Sunday, June 02, 2013


Thanks to Sonum for the questions

1.Living: So how is your place?
I'm still in a hotel. Looking to move out in a week to fill-in in the shared house of a colleague who'll be back in the US through end of June. I've looked at a couple options after that point -- both involve taking a room in an existing set-up of development professionals. One was a quite pleasant house, the other an apartment somewhat more convenient to work. (The commute vs. quality of housing trade-off has followed me to Addis.) Both are in a price-range inaccessible to all but the most well-off Ethiopians, and comparable to what you could pay in less popular US cities.

2. Work: How are the people? Is the office space nice?
Everybody's nice so far. Obviously I still don't quite feel like I know what I'm doing. Both the locals and the foreign hires generally seem welcoming and qualified.

The office itself is perhaps surprisingly "normal." Same laptop docks, monitors, etc. as at my old job and potentially better furniture. We're on the eighth floor, have lots of light, free tea and coffee and people who clear the cups from your desk (which means no more Coke Zero can pyramids--although this is triply true here since soda comes in glass bottles and basically all the Coke is Classic).

3. Addis: What do you think of the city?
At this point I've made a few forays:

Tuesday was a holiday and I went out for a brief walk, but cut it short and ended up seeing the Great Gatsby. Saturday I took a much more extensive walk -- west toward the city's central artery and then north toward the older part of the city. (Context: the artery is Churchill Avenue -- presumably named to celebrate liberation by the Allies from the Italians; the "older part" is relative here as the city was founded as a new capital in 1886.) Both Friday and Saturday night I went out with coworkers to nightlife destinations at the high-end of what's on offer (but appeared to serve mainly Ethiopians).

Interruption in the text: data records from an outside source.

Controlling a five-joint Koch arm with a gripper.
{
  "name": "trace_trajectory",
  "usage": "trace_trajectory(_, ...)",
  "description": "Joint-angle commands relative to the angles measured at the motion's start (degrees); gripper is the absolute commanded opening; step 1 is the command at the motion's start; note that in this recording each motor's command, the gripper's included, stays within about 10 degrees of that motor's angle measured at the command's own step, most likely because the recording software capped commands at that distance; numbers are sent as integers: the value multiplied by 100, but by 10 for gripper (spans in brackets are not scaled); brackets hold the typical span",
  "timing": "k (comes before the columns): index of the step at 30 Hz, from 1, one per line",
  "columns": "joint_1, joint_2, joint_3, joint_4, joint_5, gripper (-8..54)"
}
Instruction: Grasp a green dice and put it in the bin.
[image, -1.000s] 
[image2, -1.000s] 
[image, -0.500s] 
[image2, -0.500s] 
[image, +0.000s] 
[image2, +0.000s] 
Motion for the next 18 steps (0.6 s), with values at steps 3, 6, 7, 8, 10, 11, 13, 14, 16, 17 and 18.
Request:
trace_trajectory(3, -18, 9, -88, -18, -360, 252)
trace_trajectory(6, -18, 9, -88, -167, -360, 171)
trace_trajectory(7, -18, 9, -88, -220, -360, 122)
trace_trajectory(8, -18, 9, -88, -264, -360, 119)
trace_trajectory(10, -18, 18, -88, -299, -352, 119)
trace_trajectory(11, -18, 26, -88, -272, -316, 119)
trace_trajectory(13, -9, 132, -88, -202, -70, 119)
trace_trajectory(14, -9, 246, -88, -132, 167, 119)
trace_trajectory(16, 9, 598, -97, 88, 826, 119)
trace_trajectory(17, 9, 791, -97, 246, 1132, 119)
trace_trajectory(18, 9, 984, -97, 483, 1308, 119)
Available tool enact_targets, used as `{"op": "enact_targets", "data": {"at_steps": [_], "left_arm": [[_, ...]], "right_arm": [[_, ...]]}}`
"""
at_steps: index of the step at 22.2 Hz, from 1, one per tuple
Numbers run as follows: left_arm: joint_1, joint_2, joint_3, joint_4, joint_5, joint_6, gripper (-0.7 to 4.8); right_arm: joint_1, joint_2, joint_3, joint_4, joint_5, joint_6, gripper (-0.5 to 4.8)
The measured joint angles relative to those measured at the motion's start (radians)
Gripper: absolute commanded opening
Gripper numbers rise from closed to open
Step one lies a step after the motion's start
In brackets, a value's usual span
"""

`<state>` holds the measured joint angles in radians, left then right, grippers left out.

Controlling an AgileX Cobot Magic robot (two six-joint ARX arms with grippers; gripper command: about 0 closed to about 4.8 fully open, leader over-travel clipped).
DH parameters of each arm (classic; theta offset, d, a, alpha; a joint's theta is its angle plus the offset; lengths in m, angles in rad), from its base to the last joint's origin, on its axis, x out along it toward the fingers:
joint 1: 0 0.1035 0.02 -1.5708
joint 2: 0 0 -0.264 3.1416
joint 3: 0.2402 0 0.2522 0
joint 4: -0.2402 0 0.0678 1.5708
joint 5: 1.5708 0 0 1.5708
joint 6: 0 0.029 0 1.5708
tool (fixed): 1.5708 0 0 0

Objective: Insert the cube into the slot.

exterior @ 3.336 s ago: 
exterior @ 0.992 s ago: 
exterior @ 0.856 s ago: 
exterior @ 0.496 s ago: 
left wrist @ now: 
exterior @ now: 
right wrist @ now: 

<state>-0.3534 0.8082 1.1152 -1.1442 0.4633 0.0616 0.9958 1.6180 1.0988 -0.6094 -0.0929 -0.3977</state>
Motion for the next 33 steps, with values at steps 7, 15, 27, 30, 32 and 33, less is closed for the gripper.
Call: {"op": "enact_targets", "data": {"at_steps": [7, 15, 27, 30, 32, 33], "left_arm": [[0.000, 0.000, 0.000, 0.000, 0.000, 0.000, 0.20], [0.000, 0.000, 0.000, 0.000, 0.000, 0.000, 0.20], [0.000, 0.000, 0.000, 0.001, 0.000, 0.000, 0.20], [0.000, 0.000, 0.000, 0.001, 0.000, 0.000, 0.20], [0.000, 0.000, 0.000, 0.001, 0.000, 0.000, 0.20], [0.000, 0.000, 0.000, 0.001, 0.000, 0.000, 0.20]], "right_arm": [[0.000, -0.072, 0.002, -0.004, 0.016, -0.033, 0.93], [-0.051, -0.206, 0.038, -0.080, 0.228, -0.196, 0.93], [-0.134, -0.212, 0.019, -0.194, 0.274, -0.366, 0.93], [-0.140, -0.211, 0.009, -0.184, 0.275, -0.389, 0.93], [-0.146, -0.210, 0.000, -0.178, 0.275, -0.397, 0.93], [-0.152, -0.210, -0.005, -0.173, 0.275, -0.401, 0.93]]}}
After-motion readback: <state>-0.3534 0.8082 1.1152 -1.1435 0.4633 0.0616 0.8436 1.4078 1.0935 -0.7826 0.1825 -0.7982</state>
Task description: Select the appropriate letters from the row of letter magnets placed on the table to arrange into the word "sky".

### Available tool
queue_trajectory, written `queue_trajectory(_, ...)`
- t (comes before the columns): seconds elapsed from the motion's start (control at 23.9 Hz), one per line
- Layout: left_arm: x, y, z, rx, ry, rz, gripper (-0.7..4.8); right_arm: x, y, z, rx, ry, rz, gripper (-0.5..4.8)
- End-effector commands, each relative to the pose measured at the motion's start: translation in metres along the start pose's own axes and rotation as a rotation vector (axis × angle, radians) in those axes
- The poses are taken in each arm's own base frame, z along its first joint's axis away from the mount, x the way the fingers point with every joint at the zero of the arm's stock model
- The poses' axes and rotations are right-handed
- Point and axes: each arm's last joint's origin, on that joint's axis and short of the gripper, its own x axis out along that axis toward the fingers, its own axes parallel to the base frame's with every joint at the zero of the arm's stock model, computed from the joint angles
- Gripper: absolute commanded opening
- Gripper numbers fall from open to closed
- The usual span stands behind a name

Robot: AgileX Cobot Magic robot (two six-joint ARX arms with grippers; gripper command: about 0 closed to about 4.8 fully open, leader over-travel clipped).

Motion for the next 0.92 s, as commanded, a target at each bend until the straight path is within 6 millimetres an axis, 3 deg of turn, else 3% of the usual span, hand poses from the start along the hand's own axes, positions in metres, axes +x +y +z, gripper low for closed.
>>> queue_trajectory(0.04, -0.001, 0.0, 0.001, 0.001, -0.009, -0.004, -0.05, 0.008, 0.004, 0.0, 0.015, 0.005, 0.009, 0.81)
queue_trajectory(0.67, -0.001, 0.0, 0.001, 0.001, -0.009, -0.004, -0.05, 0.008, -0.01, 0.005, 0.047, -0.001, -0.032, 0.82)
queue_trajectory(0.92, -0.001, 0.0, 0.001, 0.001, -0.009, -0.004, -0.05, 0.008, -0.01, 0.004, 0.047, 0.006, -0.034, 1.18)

Southern Addis where expats seem to congregate consists of a scattering of broad paved roads, no functioning traffic lights, few sidewalks. Interspersed in this setting are numerous fully intact "Developing World Modern" style buildings of 8-10 stories which house hotels, shops, bars, and offices in both the public and private sectors. Filling up the space in between (and often alongside) these boulevards and developments are a hodge-podge tin-roofed buildings where local commerce and living take place.

Northern Addis includes "Piazza", a more intimate neighborhood of shops and cafes which seemed to be where the middle class congregates. It's supposed to have an Italian feel to it, though in my mind that could be a bit of a stretch. I like the energy, though, and the feeling that (unlike parts of South Addis), its current development seems less defined by catering the desires of the foreign aid worker contingent (though I don't want to fully discount the role the desires of the local upper class could have in this as well). St. George's Cathedral, historic center of the Ethiopian Orthodox church is up here.

The area in between includes Churchill Avenue, with functioning traffic lights, twenty-story high-rises and more under construction (likely through contract with Chinese firms, who are also building a light rail across the city). There's also Meliek II Avenue -- a road divided by green parkland that border's the former emperor's palace and eventually leads to the current presidential compound.

4. More work: Do you like the work they do?
Perhaps too soon to tell. I already know a lot more about maize specifically and impediments to agricultural productivity more generally after proofing a 50-page report/proposal for my team. (This was also likely more reading than I did in my entire time at APT). I think some of the stuff we're doing may end up being both interesting and impactful. I'm under a (not unusual) confidentiality clause, so I may end up with a limited amount I can say beyond pointing to public sources. There's also reason to be somewhat circumspect in online communication here.

5. For the presumably APT person who asked me about mobile banking:
I now have a SIM for my iPhone but have not yet had reason to avail myself of the banking system, mobile or otherwise. In terms of the coverage, there's basic coverage and newer, faster, reasonably-price (by my standards 3G). There's also fast wireless data coverage called EVDO that I'll get a hook-up for at some point via work.